Output range, inclusive: from the line containing "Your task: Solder" to the line containing "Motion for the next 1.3". Restate those lines from the data below word for word and only those.

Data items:
•••
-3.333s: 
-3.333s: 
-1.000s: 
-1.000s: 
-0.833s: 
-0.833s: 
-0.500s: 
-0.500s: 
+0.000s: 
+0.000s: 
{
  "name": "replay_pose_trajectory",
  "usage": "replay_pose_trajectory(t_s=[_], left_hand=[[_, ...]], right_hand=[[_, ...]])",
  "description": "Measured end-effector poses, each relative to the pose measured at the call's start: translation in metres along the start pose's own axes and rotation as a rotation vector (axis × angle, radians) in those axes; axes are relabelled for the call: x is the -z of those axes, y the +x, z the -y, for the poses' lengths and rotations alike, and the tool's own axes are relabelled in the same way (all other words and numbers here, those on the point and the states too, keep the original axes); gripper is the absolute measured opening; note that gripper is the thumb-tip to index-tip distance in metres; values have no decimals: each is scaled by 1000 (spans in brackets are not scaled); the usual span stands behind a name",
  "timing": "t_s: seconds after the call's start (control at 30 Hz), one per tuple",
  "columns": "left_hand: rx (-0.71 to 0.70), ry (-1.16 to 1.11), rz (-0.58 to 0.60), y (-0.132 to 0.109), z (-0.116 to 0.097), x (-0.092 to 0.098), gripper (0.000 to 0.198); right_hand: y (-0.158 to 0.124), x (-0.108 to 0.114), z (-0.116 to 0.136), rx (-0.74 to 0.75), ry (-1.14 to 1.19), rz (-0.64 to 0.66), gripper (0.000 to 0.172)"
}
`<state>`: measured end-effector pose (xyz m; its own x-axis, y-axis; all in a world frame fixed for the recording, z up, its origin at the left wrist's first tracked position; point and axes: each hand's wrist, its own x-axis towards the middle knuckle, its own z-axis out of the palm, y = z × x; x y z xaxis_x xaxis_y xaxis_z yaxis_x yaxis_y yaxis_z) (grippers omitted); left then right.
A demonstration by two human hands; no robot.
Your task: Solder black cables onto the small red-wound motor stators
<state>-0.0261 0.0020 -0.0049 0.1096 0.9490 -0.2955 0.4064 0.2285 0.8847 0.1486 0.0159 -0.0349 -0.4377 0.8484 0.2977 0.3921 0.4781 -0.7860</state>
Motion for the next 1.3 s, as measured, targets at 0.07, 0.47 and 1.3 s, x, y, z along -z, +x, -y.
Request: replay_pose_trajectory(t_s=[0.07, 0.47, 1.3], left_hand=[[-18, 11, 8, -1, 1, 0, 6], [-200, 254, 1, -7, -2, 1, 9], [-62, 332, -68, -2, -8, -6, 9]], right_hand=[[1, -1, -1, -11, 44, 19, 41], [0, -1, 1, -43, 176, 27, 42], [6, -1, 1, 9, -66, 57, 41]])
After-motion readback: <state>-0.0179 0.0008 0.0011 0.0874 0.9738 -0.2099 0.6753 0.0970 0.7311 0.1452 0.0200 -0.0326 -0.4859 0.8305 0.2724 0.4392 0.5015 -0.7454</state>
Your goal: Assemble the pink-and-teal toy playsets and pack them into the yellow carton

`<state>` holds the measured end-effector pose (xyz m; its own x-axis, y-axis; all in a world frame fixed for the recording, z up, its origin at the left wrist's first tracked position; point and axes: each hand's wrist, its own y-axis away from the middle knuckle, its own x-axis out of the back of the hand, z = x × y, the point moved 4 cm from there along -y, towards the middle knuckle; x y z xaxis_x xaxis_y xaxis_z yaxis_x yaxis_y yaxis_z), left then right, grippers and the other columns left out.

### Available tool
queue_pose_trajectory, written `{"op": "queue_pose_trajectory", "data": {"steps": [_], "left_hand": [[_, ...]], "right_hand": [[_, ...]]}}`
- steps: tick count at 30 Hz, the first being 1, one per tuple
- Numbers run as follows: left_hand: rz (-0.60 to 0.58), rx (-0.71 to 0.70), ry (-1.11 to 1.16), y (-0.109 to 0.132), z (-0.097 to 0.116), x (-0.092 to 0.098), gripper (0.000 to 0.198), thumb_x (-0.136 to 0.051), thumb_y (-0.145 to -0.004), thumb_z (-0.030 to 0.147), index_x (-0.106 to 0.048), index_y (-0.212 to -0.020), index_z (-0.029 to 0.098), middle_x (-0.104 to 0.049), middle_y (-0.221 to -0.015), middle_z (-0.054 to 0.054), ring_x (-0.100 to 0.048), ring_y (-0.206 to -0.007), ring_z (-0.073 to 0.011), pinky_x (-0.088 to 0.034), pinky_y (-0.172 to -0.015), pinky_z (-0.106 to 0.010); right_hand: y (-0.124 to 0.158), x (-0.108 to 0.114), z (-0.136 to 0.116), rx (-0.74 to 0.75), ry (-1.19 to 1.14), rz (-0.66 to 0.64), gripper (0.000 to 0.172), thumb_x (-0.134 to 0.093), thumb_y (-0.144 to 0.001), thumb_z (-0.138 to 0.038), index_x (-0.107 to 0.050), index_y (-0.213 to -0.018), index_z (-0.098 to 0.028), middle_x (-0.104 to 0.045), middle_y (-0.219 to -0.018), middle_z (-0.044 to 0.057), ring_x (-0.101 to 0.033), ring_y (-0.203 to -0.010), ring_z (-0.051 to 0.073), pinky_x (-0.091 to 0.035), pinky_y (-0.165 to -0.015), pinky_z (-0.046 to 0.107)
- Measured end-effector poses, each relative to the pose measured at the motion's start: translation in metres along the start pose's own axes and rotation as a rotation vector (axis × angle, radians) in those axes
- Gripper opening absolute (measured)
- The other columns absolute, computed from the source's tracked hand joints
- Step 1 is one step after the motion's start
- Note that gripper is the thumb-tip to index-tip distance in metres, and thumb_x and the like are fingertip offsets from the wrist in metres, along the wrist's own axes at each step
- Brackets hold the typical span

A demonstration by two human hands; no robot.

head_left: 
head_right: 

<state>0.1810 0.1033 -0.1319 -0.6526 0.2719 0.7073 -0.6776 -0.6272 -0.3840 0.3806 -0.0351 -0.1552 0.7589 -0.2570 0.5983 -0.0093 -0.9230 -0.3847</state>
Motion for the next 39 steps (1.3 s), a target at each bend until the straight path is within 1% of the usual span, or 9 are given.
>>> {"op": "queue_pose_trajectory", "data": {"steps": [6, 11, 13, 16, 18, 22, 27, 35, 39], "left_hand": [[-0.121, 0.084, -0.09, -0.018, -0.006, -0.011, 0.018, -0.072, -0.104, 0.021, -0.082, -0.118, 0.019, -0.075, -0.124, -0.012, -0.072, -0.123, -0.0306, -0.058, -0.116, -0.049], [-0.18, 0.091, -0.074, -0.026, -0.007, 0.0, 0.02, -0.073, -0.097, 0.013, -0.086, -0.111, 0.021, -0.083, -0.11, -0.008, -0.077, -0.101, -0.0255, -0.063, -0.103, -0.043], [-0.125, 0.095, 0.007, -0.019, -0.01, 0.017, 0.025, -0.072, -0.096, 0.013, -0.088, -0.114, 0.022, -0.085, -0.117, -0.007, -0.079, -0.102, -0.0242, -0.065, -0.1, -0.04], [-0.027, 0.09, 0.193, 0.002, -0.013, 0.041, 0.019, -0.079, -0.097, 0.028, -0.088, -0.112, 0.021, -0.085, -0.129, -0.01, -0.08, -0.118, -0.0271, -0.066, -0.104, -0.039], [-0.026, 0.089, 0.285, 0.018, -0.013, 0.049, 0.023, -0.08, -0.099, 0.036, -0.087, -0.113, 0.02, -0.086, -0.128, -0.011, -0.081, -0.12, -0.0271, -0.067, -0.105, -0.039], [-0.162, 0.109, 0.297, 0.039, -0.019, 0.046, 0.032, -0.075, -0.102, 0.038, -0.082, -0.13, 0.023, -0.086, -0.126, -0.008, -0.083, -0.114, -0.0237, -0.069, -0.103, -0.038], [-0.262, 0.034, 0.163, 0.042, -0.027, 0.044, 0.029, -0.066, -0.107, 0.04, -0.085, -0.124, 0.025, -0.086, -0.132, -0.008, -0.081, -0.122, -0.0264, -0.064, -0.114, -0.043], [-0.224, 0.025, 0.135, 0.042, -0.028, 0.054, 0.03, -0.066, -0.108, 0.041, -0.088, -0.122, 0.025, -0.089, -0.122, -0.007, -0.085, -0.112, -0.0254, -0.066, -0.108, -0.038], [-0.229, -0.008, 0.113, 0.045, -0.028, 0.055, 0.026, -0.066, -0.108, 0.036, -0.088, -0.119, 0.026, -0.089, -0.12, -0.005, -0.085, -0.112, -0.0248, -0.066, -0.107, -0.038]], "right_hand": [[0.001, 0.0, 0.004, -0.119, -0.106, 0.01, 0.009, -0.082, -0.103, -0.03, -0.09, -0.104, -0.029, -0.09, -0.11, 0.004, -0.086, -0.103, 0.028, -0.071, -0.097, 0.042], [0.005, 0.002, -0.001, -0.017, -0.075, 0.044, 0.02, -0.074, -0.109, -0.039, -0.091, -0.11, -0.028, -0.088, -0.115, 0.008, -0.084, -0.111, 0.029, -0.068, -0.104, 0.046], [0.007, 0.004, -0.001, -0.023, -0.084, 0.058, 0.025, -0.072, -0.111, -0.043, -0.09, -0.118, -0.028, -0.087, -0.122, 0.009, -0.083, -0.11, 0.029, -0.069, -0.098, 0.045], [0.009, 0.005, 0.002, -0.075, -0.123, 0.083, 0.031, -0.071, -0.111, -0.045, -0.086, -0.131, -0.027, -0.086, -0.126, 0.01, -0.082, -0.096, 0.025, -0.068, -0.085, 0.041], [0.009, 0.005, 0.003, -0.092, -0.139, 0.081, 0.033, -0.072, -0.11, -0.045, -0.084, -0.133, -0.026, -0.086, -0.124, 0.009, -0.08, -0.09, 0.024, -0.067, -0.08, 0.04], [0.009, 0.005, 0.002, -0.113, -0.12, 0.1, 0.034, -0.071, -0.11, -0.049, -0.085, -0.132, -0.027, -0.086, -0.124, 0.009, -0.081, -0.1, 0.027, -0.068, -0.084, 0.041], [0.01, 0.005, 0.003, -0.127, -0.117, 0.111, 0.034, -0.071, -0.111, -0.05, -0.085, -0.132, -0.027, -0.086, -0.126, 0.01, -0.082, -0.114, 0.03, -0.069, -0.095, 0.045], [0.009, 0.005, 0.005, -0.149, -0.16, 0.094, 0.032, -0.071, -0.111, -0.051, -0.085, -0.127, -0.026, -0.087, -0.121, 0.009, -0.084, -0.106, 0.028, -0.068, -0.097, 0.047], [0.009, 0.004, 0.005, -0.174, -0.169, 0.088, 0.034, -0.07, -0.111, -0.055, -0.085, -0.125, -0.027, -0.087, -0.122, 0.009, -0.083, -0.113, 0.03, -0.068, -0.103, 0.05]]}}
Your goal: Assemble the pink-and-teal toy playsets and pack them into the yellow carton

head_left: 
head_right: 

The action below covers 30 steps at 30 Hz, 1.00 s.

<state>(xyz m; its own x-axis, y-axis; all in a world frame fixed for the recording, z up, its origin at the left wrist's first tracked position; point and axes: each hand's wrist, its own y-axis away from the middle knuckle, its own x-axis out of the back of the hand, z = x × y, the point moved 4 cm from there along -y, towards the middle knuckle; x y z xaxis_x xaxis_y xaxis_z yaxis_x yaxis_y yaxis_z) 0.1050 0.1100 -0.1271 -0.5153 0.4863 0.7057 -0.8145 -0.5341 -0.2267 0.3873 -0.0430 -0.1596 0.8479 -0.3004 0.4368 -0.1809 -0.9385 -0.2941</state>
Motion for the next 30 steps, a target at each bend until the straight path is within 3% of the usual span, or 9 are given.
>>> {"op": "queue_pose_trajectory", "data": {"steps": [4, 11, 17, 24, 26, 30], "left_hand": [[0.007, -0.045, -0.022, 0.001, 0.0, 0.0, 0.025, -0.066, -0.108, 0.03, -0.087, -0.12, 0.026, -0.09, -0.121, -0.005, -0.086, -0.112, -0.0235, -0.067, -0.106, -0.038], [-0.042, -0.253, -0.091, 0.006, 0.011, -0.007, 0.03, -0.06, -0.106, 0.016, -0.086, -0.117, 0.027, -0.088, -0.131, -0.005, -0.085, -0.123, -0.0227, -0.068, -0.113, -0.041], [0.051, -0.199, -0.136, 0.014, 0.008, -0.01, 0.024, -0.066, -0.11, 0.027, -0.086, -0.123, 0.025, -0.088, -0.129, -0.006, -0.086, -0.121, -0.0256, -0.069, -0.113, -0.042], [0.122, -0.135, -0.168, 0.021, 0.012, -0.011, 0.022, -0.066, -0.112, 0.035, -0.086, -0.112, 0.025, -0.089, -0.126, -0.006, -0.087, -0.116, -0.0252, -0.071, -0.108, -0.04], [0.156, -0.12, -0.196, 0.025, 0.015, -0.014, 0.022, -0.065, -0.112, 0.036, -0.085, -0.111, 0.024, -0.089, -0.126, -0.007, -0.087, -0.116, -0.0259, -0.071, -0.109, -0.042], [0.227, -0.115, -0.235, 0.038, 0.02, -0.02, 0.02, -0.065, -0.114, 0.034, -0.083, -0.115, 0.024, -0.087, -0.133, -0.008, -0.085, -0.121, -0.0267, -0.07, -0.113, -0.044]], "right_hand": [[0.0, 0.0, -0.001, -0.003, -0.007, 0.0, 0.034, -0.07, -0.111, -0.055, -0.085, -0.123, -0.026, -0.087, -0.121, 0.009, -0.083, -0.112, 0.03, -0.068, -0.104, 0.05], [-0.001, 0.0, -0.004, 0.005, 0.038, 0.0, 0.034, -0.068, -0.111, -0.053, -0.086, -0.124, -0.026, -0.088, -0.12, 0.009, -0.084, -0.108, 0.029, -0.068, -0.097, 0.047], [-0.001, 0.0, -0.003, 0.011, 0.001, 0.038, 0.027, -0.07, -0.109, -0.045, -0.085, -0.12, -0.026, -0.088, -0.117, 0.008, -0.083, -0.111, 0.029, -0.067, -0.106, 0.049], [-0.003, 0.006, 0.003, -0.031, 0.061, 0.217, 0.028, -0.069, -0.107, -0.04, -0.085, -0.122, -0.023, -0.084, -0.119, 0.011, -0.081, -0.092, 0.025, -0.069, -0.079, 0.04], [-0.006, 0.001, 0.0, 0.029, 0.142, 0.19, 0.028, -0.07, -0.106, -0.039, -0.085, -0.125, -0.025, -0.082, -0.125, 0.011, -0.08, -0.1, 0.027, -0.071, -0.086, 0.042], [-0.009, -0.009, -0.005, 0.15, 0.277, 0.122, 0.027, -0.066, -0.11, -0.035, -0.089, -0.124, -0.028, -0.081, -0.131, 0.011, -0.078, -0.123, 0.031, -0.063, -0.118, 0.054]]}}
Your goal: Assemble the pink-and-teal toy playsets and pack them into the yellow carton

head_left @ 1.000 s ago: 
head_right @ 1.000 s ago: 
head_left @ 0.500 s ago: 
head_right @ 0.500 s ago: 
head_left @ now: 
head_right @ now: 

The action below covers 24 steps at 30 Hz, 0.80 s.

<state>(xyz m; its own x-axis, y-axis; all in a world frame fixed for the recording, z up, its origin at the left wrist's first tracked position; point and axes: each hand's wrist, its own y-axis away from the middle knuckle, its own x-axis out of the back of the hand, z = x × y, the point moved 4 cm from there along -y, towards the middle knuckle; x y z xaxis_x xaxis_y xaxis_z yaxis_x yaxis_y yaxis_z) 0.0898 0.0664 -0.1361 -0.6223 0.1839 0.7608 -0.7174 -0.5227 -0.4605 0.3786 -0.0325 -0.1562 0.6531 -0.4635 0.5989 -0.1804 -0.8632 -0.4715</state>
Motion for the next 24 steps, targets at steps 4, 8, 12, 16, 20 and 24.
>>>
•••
→ **Task result**:
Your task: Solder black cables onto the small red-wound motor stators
<state>-0.0261 0.0020 -0.0049 0.1096 0.9490 -0.2955 0.4064 0.2285 0.8847 0.1486 0.0159 -0.0349 -0.4377 0.8484 0.2977 0.3921 0.4781 -0.7860</state>
Motion for the next 1.3 s, as measured, targets at 0.07, 0.47 and 1.3 s, x, y, z along -z, +x, -y.

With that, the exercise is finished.